(ENTRIES SUPPLIED begins)
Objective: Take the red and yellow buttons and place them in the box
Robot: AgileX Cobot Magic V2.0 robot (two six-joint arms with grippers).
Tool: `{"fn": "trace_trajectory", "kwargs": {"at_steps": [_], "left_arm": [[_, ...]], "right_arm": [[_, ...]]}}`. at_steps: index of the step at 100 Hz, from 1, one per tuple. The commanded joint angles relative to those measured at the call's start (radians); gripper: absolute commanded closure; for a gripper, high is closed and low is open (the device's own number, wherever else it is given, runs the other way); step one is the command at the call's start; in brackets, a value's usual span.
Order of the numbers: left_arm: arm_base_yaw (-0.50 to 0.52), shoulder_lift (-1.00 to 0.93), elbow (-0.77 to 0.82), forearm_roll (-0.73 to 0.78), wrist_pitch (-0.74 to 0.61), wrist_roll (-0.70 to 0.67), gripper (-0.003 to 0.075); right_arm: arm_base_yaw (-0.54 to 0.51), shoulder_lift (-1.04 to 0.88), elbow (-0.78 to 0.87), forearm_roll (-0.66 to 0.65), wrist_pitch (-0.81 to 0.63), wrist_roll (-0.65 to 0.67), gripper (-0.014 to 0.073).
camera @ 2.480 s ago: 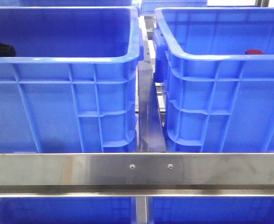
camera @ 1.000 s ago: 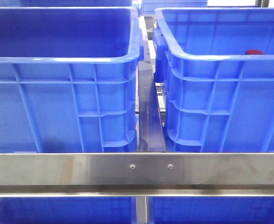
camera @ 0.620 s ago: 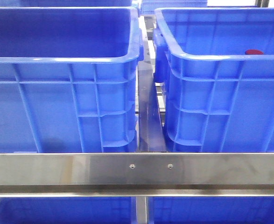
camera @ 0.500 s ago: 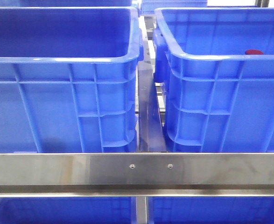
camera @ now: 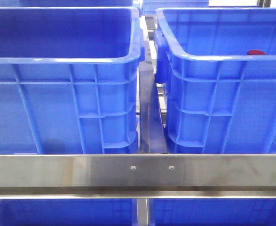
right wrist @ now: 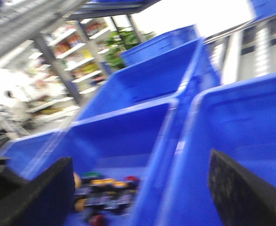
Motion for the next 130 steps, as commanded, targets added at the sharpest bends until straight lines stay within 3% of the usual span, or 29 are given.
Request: {"fn": "trace_trajectory", "kwargs": {"at_steps": [1, 23, 40, 81, 119, 130], "left_arm": [[-0.007, -0.034, -0.029, 0.0, -0.061, -0.003, 0.0739], [-0.007, -0.034, -0.029, 0.0, -0.047, -0.003, 0.0739], [-0.007, -0.034, -0.029, 0.0, -0.041, -0.003, 0.0739], [-0.007, -0.034, -0.029, 0.0, -0.041, -0.003, 0.0739], [-0.007, -0.034, -0.029, 0.0, -0.041, -0.003, 0.0739], [-0.007, -0.034, -0.029, 0.0, -0.041, -0.003, 0.0739]], "right_arm": [[-0.004, 0.062, -0.029, 0.142, 0.124, 0.008, -0.001], [0.001, 0.303, -0.078, 0.176, 0.414, 0.089, -0.001], [0.005, 0.463, -0.147, 0.176, 0.533, 0.095, -0.001], [0.236, 0.624, -0.319, 0.176, 0.444, 0.094, -0.001], [0.335, 0.725, -0.419, 0.176, 0.446, 0.095, -0.0007], [0.34, 0.735, -0.42, 0.176, 0.446, 0.095, 0.0053]]}}
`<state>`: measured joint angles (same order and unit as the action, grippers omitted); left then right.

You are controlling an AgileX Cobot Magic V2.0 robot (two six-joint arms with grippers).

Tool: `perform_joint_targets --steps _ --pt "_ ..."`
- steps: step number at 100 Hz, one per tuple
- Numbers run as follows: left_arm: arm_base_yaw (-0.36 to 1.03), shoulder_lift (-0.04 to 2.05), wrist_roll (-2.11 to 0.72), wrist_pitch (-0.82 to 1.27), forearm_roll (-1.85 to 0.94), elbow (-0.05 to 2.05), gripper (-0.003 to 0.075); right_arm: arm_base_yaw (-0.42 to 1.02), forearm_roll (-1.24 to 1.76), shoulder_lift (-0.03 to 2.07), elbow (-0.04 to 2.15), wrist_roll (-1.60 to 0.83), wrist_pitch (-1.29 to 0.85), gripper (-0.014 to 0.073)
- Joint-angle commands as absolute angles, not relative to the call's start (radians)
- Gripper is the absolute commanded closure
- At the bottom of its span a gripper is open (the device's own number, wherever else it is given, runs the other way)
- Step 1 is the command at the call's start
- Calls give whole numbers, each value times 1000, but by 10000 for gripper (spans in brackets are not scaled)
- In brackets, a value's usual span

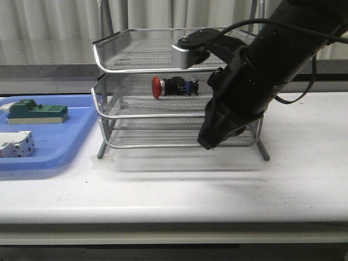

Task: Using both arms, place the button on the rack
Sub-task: 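Push the mesh tray back into the rack with the right gripper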

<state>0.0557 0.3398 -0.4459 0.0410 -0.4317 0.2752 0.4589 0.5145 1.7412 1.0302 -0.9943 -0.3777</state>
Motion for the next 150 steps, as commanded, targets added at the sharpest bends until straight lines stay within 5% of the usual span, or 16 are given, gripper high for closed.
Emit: perform_joint_targets --steps 1,62,150 --pt "55 345 -438 -25 -442 303 740 450 517 1683 1059 -946 -417 655" --pt "55 345 -438 -25 -442 303 740 348 157 1361 1049 -287 -657 655" --pt "55 345 -438 -25 -442 303 740 27 128 503 657 -227 -674 655"
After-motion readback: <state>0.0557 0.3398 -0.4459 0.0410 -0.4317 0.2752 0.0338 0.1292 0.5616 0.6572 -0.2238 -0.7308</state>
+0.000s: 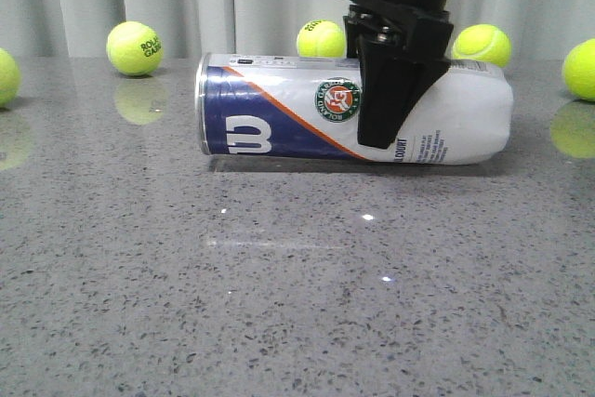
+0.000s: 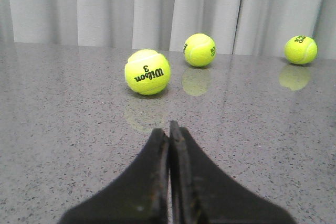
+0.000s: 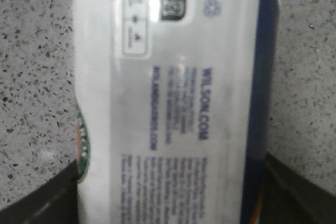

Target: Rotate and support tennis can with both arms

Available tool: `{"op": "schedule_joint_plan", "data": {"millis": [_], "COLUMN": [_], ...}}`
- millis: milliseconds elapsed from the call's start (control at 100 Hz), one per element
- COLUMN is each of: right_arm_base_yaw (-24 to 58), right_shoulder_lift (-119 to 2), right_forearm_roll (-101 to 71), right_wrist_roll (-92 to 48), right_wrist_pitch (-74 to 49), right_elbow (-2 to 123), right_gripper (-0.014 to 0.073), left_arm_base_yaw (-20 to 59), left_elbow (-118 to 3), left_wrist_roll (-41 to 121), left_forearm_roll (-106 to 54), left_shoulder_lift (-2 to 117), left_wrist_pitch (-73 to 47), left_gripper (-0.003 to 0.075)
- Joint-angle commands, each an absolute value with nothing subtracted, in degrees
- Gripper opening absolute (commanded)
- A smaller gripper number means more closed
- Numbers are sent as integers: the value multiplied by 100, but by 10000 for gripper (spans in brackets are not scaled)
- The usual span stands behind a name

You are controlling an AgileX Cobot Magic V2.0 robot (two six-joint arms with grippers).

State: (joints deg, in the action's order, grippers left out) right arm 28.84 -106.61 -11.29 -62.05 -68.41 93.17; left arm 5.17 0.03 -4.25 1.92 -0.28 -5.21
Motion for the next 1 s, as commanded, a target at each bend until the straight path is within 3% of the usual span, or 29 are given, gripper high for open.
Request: {"op": "schedule_joint_plan", "data": {"millis": [0,60,710,810,880,890,900,990], "right_arm_base_yaw": [2876,2876,2876,2876,2876,2876,2876,2876], "right_shoulder_lift": [-10377,-10377,-9883,-9723,-9637,-9627,-9626,-9560], "right_forearm_roll": [-1251,-1251,-1246,-1246,-1246,-1246,-1246,-1250], "right_wrist_roll": [-6279,-6279,-6212,-5900,-5705,-5671,-5654,-5482], "right_wrist_pitch": [-6820,-6851,-7405,-7456,-7450,-7450,-7450,-7472], "right_elbow": [9490,9490,10237,10289,10289,10289,10289,10289], "right_gripper": [594,668,630,492,291,224,224,-46], "left_arm_base_yaw": [522,522,522,522,522,522,522,522], "left_elbow": [266,266,266,266,266,266,266,266], "left_wrist_roll": [-468,-468,-468,-468,-468,-468,-468,-468], "left_forearm_roll": [150,150,150,150,150,150,150,150], "left_shoulder_lift": [-222,-222,-222,-222,-222,-222,-222,-222], "left_wrist_pitch": [-75,-75,-75,-75,-75,-75,-75,-75], "left_gripper": [-19,-19,-18,-19,-19,-19,-19,-19]}}
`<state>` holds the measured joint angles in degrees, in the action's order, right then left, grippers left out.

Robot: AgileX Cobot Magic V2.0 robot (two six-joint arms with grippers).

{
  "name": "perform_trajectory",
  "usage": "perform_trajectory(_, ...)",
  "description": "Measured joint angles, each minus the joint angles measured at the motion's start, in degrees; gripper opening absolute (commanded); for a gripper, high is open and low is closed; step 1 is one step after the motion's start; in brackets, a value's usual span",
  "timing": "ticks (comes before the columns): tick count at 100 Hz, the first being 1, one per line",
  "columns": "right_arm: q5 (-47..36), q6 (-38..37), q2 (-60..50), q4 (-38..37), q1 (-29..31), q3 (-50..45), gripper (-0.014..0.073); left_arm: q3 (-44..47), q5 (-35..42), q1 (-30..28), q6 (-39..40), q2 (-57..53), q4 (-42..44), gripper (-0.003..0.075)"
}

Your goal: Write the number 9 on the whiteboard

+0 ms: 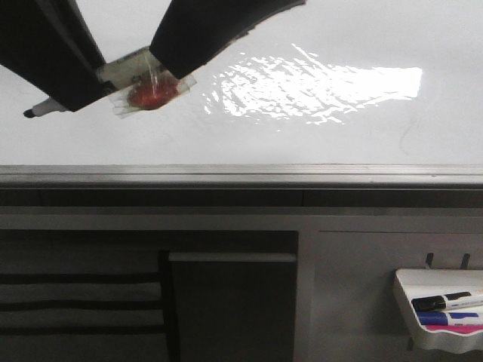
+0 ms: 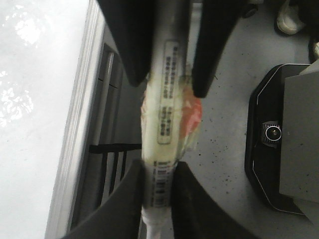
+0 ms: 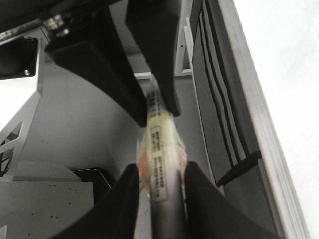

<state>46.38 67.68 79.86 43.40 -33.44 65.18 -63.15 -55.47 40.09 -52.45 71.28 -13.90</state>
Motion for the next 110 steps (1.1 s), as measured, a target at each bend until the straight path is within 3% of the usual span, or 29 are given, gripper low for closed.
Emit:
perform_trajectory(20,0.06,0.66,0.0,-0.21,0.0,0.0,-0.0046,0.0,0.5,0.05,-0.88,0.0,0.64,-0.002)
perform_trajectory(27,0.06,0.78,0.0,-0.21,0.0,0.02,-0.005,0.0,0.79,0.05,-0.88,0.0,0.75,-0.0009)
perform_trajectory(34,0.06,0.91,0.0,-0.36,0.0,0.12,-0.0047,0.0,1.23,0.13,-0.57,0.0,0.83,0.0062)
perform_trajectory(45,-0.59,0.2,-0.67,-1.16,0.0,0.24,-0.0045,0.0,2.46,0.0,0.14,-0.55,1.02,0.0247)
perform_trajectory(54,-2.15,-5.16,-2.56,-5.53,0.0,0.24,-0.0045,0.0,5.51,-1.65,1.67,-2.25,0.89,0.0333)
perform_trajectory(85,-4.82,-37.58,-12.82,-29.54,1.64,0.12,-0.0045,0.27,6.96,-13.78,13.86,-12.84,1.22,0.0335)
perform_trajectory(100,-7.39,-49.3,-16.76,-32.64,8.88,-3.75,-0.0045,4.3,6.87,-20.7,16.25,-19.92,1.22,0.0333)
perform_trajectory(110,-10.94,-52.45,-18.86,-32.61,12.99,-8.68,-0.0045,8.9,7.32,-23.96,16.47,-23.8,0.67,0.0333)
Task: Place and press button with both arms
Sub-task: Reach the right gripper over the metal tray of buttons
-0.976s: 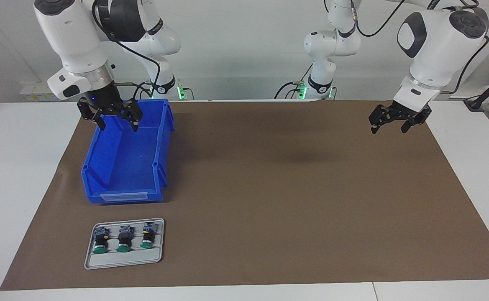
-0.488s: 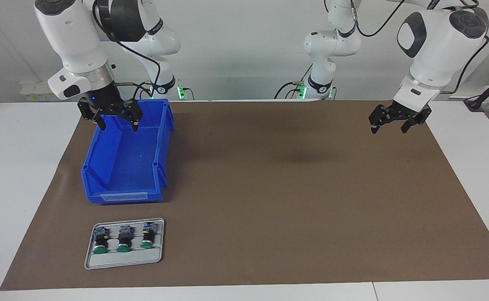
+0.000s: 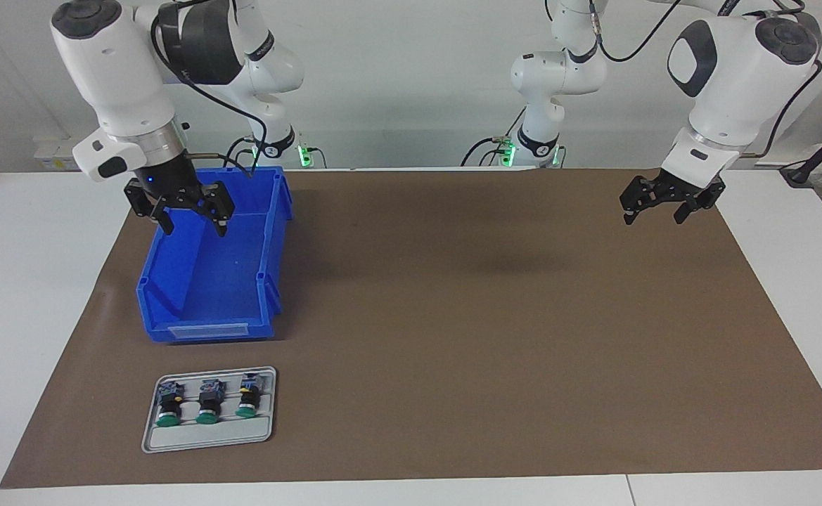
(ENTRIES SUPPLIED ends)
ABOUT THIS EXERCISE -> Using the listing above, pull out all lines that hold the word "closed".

EXERCISE ANSWER ->
Tool: `{"fn": "trace_trajectory", "kwargs": {"at_steps": [_], "left_arm": [[_, ...]], "right_arm": [[_, ...]]}}`. at_steps: index of the step at 100 Hz, from 1, one per tuple. The commanded joint angles relative to those measured at the call's start (radians); gripper: absolute commanded closure; for a gripper, high is closed and low is open (the device's own number, wherever else it is given, runs the other way); step one is the command at the call's start; in brackets, a value's usual span.
Motion for the next 150 steps, as commanded, targets added at the sharpest bends until straight lines stay within 5% of the usual span, or 16 are given, gripper high for closed.
- A smaller gripper number means more closed
  "description": "Measured joint angles, each minus the joint angles measured at the motion's start, in degrees; gripper opening absolute (commanded); for a gripper, high is open and low is closed; step 1 is one step after the motion's start; in brackets, a value's usual span",
Motion for the next 110 steps (1.1 s), as measured, a target at each bend until the straight path is within 3% of the usual span, or 29 are given, gripper low for closed.

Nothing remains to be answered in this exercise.